## TASK DESCRIPTION
Retype exactly the stretch of lines that begins at the line containing "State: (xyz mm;" and ends at the last line of the data, with no other lines.

Data entries
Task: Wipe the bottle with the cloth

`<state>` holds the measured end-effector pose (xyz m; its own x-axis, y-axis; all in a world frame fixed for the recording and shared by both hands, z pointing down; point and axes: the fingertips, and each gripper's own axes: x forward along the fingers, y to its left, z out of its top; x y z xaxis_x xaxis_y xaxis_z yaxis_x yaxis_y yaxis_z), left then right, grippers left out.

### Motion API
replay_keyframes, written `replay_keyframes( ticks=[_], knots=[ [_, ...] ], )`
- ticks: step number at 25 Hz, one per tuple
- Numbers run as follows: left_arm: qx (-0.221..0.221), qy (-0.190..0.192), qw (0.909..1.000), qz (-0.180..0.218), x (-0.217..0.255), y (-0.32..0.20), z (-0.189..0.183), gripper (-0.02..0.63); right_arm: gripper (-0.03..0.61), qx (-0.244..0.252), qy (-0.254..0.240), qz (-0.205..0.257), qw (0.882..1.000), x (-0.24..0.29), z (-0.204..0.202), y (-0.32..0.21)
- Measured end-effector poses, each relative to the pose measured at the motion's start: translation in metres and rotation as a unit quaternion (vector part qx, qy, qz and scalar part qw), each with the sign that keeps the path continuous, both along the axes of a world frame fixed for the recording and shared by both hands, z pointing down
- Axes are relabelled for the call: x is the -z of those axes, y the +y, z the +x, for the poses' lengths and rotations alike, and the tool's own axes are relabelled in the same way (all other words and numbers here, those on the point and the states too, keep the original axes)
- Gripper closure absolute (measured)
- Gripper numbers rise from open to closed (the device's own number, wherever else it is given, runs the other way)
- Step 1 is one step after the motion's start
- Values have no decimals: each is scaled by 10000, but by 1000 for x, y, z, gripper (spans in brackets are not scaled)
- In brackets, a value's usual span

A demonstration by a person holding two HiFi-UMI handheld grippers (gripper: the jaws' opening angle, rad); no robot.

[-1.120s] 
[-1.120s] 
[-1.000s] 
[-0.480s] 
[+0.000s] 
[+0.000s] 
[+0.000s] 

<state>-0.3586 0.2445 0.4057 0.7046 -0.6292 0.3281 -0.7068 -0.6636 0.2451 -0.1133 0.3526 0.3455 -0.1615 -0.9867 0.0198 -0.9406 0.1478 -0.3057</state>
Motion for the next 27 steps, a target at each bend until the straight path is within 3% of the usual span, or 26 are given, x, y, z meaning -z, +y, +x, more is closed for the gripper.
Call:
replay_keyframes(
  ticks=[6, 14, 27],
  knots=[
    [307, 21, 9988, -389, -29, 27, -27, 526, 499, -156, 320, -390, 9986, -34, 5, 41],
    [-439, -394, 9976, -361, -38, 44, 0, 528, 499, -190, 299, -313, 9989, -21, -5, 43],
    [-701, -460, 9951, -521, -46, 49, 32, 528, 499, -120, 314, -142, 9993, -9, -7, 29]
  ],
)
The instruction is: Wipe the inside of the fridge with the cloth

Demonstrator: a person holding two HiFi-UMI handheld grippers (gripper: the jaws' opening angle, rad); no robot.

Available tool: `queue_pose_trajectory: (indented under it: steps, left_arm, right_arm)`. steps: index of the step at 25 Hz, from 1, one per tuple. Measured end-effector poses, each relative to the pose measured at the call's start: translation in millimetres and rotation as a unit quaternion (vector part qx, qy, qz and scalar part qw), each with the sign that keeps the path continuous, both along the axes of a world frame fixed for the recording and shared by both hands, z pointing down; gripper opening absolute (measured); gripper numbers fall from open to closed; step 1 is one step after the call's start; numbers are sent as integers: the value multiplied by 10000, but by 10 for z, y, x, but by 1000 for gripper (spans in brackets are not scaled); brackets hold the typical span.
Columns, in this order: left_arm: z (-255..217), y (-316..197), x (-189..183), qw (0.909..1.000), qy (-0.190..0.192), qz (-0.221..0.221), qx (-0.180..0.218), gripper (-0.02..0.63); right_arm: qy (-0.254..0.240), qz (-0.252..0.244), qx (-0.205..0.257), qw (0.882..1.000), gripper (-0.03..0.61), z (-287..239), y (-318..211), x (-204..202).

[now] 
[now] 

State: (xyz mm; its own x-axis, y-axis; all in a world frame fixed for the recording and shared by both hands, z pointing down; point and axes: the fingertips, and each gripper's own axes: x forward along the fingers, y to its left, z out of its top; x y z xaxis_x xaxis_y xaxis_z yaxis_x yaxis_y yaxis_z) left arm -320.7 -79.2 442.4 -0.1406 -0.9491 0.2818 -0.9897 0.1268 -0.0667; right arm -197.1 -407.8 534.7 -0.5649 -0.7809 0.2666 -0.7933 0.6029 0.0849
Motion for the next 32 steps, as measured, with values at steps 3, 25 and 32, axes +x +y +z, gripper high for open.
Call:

## RESULT OF THIS TASK
State: (xyz mm; its own x-axis, y-axis; all in a world frame fixed for the recording and shared by both hands, z pointing down; point and axes: the fingertips, and each gripper's own axes: x forward along the fingers, y to its left, z out of its top; x y z xaxis_x xaxis_y xaxis_z yaxis_x yaxis_y yaxis_z) left arm -320.7 -79.2 442.4 -0.1406 -0.9491 0.2818 -0.9897 0.1268 -0.0667; right arm -197.1 -407.8 534.7 -0.5649 -0.7809 0.2666 -0.7933 0.6029 0.0849
Motion for the next 32 steps, as measured, with values at steps 3, 25 and 32, axes +x +y +z, gripper high for open.
Call:

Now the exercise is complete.